◆ **Records for the exercise**
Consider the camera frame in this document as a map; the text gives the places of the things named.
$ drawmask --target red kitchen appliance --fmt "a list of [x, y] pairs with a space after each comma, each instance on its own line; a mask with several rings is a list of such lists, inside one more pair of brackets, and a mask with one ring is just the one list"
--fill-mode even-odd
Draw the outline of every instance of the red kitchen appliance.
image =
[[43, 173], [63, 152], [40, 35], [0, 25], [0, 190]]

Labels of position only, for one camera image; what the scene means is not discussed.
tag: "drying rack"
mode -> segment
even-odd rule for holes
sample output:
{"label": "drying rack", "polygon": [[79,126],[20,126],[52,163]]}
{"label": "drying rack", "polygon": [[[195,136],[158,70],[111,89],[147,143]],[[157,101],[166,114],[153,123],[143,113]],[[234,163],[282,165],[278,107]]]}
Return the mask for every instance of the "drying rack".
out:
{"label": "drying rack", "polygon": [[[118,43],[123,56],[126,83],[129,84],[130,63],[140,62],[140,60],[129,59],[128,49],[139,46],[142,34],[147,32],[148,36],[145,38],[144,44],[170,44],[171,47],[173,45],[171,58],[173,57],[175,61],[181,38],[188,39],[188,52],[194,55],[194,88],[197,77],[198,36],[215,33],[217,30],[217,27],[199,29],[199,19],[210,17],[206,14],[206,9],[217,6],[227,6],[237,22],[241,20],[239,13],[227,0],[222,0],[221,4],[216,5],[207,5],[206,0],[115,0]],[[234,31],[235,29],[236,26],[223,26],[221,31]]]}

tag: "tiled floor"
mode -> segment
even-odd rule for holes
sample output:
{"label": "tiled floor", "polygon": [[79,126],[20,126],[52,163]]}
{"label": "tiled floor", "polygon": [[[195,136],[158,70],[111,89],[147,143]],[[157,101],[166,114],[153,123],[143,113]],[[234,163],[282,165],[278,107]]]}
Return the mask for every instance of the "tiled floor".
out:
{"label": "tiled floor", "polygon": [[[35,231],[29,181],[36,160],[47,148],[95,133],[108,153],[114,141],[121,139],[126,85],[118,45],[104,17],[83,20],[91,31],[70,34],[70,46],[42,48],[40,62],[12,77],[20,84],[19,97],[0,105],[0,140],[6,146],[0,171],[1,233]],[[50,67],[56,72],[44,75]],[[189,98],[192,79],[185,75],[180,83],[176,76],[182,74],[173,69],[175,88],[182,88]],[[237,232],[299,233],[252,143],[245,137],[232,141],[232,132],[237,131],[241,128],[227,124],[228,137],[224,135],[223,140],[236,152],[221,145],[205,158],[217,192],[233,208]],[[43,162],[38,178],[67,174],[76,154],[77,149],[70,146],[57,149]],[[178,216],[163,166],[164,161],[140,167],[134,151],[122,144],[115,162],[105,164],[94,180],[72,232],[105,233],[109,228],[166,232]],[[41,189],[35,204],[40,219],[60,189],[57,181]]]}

◆ **Prompt**
Lines that contain "camera" should be pulled from the entries above and reported.

◆ **Output of the exercise**
Consider the camera frame in this document as a map; the text gives the places of the things named.
Labels of position only, for one camera image; what the scene means is not discussed.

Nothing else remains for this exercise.